_WHAT YOU ARE ASKED TO DO_
Copy exactly the stretch of data below from the line with "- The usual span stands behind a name" through the line with "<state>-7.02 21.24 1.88", including both of those lines.

_Stored items_
▽
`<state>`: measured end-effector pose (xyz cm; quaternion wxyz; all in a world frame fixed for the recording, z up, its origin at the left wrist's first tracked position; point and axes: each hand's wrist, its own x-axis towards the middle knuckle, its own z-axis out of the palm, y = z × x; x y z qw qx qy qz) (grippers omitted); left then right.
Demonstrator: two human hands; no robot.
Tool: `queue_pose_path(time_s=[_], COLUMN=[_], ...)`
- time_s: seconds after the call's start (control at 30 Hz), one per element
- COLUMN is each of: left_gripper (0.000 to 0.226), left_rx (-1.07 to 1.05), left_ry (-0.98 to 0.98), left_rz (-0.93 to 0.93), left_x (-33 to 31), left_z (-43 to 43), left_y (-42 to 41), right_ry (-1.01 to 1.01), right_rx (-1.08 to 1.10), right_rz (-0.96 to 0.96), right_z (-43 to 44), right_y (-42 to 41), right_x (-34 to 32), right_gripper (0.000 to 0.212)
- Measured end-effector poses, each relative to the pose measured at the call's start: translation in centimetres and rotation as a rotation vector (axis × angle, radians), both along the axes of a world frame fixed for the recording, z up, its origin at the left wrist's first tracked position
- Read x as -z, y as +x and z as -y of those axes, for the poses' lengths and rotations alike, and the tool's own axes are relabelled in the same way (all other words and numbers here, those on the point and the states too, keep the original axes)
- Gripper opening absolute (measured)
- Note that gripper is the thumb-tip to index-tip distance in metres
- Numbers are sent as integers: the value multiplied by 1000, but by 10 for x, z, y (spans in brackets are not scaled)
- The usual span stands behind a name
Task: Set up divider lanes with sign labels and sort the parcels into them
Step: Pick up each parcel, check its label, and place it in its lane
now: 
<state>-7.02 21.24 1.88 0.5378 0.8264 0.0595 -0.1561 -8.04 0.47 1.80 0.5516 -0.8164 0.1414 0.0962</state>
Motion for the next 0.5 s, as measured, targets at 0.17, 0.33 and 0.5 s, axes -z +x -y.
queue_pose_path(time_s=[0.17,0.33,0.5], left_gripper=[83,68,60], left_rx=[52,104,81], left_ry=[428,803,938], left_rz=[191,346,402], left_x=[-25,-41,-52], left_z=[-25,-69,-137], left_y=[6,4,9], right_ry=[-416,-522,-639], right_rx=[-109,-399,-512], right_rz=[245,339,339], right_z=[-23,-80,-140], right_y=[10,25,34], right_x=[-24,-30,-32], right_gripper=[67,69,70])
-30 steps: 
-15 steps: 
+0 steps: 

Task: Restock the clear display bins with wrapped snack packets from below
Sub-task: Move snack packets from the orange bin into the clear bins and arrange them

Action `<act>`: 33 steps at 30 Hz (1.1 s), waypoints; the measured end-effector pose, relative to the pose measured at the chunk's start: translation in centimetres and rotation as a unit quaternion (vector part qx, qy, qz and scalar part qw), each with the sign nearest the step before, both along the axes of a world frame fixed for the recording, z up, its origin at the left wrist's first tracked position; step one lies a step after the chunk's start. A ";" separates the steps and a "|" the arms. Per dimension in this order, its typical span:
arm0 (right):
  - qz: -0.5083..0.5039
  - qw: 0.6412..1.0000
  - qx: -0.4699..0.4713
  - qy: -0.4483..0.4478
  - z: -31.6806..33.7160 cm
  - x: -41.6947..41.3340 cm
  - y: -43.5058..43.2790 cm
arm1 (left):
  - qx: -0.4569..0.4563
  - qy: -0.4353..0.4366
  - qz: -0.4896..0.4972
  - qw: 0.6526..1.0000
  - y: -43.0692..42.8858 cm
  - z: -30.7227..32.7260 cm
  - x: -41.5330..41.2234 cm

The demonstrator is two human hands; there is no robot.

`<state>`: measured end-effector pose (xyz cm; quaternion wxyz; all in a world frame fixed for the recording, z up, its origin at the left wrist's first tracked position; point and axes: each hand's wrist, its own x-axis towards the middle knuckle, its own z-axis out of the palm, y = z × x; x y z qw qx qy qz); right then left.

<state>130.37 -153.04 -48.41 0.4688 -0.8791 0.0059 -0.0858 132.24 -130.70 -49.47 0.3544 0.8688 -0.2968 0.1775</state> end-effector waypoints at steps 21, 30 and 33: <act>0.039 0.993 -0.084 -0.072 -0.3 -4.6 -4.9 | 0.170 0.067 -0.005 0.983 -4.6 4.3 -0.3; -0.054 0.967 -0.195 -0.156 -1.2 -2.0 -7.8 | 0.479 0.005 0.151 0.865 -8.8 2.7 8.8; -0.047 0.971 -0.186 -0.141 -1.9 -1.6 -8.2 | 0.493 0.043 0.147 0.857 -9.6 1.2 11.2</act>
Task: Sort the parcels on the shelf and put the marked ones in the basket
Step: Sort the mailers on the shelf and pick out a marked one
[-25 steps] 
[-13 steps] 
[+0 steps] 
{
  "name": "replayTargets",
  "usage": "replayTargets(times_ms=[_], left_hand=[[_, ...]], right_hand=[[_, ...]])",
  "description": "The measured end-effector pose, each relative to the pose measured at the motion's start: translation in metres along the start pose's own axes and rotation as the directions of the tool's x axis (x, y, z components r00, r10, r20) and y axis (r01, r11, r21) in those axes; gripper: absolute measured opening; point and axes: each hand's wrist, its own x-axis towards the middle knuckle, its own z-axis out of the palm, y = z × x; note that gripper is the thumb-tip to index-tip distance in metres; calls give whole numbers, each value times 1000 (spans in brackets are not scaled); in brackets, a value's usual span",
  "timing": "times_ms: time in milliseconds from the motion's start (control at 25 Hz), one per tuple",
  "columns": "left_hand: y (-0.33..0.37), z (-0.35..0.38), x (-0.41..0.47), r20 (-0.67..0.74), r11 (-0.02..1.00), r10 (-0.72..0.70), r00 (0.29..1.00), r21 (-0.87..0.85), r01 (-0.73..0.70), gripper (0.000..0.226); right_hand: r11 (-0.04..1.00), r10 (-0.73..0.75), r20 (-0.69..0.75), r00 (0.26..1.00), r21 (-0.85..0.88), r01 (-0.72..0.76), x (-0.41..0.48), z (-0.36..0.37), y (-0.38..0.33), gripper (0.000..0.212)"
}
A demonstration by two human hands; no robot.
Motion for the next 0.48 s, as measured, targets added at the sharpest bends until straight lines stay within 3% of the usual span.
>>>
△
_YOUR SOLUTION_
- The usual span stands behind a name
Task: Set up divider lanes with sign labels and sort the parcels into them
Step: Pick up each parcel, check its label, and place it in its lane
now: 
<state>-7.02 21.24 1.88 0.5378 0.8264 0.0595 -0.1561 -8.04 0.47 1.80 0.5516 -0.8164 0.1414 0.0962</state>

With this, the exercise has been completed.